● Work task: Return every record below exactly.

● Data for the task:
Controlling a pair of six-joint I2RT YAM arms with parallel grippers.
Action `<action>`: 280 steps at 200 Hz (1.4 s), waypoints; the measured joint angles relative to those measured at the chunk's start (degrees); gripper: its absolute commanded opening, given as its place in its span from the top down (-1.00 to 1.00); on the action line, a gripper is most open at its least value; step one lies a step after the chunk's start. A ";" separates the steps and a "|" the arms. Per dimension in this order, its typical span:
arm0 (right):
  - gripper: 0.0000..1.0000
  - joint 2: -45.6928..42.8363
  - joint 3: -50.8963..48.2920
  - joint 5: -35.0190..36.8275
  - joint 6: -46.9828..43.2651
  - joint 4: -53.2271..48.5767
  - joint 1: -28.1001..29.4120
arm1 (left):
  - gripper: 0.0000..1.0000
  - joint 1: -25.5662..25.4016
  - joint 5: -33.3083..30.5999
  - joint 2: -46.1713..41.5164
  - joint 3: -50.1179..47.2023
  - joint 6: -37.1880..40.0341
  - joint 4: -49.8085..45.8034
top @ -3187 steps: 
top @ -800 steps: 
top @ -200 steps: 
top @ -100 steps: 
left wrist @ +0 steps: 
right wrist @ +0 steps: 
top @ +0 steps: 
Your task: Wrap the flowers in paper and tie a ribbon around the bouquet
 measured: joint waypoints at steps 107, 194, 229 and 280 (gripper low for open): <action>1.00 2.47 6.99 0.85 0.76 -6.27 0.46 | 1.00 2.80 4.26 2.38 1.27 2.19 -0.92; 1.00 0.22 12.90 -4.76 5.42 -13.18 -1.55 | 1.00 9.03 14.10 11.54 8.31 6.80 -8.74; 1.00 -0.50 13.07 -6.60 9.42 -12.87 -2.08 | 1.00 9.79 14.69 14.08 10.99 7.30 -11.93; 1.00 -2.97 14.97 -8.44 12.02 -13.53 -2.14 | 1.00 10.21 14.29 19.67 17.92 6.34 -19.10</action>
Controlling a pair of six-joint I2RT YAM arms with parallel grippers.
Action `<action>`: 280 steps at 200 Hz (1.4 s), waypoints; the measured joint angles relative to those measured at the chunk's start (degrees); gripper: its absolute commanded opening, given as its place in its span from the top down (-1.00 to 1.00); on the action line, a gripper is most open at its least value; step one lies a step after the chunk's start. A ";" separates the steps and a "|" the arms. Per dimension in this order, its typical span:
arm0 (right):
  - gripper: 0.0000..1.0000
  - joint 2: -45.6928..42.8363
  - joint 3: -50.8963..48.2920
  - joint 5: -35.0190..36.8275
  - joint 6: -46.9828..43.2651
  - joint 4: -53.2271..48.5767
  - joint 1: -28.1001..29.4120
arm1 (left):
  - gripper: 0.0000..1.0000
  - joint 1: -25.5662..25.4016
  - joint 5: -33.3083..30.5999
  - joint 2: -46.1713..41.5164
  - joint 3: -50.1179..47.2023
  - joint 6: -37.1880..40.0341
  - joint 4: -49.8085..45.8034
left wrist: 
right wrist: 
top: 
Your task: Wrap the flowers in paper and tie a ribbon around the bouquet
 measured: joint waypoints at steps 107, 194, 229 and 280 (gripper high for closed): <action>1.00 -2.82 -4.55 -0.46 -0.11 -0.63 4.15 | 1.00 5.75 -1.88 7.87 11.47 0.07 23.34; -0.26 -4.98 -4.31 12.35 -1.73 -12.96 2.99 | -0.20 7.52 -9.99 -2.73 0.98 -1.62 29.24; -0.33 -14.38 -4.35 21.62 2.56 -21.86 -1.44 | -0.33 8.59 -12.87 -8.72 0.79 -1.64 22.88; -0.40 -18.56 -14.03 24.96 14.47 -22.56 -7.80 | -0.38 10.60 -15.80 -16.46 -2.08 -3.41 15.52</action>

● Answer to the exercise:
Controlling a pair of six-joint I2RT YAM arms with parallel grippers.
Action `<action>`: 280 steps at 200 Hz (1.4 s), waypoints; the measured joint angles relative to those measured at the chunk's start (degrees); gripper: its absolute commanded opening, given as its place in its span from the top down (-1.00 to 1.00); on the action line, a gripper is most open at its least value; step one lies a step after the chunk's start. A ";" separates the steps and a "|" the arms. Per dimension in this order, its typical span:
arm0 (right):
  - gripper: 0.0000..1.0000
  - joint 2: -45.6928..42.8363
  - joint 3: -50.8963..48.2920
  - joint 5: -35.0190..36.8275
  - joint 6: -46.9828..43.2651
  - joint 4: -53.2271..48.5767
  - joint 1: -28.1001..29.4120
arm1 (left):
  - gripper: 0.0000..1.0000
  - joint 1: -25.5662..25.4016
  - joint 5: -33.3083..30.5999
  - joint 2: -46.1713..41.5164
  - joint 3: -50.1179..47.2023
  - joint 6: -37.1880..40.0341
  - joint 4: -49.8085..45.8034
top @ -3187 steps: 
top @ -800 steps: 
top @ -200 steps: 
top @ -100 steps: 
left wrist @ +0 steps: 
right wrist @ +0 steps: 
top @ +0 steps: 
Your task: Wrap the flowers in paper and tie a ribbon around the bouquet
 measured: joint waypoints at steps 107, 194, 229 and 280 (gripper low for open): <action>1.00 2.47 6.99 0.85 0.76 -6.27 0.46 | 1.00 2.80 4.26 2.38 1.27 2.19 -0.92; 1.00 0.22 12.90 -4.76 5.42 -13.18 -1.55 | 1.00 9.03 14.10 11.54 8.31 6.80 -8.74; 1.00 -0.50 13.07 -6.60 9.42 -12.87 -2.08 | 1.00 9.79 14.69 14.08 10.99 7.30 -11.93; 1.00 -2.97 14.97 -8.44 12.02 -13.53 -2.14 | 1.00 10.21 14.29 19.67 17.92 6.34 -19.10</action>
Controlling a pair of six-joint I2RT YAM arms with parallel grippers.
Action `<action>`: 280 steps at 200 Hz (1.4 s), waypoints; the measured joint angles relative to those measured at the chunk's start (degrees); gripper: its absolute commanded opening, given as its place in its span from the top down (-1.00 to 1.00); on the action line, a gripper is most open at its least value; step one lies a step after the chunk's start. A ";" separates the steps and a "|" the arms. Per dimension in this order, its typical span:
arm0 (right):
  - gripper: 0.0000..1.0000
  - joint 2: -45.6928..42.8363
  - joint 3: -50.8963..48.2920
  - joint 5: -35.0190..36.8275
  - joint 6: -46.9828..43.2651
  - joint 4: -53.2271..48.5767
  - joint 1: -28.1001..29.4120
arm1 (left):
  - gripper: 0.0000..1.0000
  - joint 1: -25.5662..25.4016
  - joint 5: -33.3083..30.5999
  - joint 2: -46.1713..41.5164
  - joint 3: -50.1179..47.2023
  - joint 6: -37.1880..40.0341
  - joint 4: -49.8085..45.8034
left wrist: 
right wrist: 
top: 
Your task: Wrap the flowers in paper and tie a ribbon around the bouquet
 measured: joint waypoints at steps 107, 194, 229 and 280 (gripper high for closed): <action>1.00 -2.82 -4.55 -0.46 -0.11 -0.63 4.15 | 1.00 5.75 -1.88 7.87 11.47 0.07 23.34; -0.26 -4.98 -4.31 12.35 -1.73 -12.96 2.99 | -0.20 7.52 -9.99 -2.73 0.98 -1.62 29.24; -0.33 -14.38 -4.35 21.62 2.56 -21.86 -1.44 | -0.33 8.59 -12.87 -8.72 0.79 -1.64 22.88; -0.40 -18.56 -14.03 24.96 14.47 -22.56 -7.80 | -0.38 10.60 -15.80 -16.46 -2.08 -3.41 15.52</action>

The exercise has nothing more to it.